The Final Rule is the culmination of the FTC’s increasingly aggressive approach towards protecting non-HIPAA-regulated health data and shaping health technology data practices. Given the potential far-reaching scope of the HBNR as revised, companies and other stakeholders should take protective steps to address compliance concerns:
- Evaluate potential exposure under the HBNR by identifying what health information is being collected and shared with third parties and whether proper consents are being collected;
- Review and update internal policies related to health data collection and sharing;
- Ensure that compliance programs are appropriately resourced and prioritize a compliance-focused approach to health data collection and sharing;
- Engage counsel to timely assess notification requirements in the event that a company becomes aware of a potential breach; and
- Monitor enforcement precedent, legal developments across U.S. jurisdictions and guidance from the FTC.
We will continue to monitor the FTC’s enforcement of the HBNR and related developments. Please do not hesitate to contact us with any questions.
***
To subscribe to the Data Blog, please click here.
[1] Note, however, that a general retailer may become a vendor of personal health records where a website or application offers features or functionalities that are sold, marketed or promoted to consumers as having more than a tangential relationship to health. Health Breach Notification Final Rule at 28 (Apr. 26, 2024) (available here).
[2] For the definition of “provider of services” as used in the Final Rule, see 42 U.S.C. § 1395x(u). For the definition of “medical or other health services” as used in the Final Rule, see 42 U.S.C. § 1395x(s).

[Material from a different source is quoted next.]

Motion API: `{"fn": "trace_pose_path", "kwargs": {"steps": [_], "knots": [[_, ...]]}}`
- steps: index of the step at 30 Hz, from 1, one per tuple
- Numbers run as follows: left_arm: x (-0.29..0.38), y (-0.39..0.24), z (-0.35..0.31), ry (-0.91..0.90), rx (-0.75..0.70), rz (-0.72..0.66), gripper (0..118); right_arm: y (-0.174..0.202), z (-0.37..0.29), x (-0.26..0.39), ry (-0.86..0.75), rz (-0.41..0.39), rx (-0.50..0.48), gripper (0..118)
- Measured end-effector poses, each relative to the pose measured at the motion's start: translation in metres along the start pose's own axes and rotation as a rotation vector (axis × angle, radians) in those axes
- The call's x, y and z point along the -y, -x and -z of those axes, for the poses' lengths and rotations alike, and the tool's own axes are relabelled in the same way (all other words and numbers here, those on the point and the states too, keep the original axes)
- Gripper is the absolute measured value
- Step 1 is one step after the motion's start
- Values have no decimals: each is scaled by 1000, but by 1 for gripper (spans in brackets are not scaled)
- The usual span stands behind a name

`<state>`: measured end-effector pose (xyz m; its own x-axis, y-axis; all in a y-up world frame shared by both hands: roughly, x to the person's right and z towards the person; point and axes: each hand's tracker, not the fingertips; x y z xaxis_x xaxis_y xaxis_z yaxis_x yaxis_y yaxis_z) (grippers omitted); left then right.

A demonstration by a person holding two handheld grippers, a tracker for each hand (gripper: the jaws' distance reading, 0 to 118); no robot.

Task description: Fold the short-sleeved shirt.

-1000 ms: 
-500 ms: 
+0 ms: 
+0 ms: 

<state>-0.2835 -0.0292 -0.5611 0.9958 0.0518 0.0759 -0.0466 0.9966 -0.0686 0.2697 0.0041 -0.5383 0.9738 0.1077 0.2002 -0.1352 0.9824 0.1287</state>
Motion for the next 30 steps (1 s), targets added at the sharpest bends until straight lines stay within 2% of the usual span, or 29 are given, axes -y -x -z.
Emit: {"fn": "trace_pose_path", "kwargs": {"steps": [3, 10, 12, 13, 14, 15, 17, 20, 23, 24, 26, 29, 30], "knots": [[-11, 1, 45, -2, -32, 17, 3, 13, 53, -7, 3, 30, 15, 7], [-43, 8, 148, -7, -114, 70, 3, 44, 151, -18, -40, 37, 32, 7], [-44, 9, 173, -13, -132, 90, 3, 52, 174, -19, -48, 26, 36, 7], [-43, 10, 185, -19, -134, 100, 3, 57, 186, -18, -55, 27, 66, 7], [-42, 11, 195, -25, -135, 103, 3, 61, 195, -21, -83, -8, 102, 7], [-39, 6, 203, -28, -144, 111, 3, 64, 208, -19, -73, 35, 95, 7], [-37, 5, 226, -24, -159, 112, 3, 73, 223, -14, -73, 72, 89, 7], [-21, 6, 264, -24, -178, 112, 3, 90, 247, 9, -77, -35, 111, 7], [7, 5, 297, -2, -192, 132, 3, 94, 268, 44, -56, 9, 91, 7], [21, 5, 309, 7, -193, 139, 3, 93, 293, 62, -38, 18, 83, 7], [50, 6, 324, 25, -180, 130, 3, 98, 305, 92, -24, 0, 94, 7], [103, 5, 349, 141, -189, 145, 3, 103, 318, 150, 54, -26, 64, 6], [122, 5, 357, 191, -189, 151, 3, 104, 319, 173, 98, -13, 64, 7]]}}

[3] Health Breach Notification Final Rule at 32 (Apr. 26, 2024), available here.
[4] We previously discussed guidance issued by the U.S. Department of Health and Human Services Office of Civil Rights concerning the use of online tracking technology by HIPAA-covered entities and their business associates. See Debevoise Update, Proceed with Caution: Online Tracking Technologies Pose HIPAA Compliance Risks (Mar. 2, 2023), available here.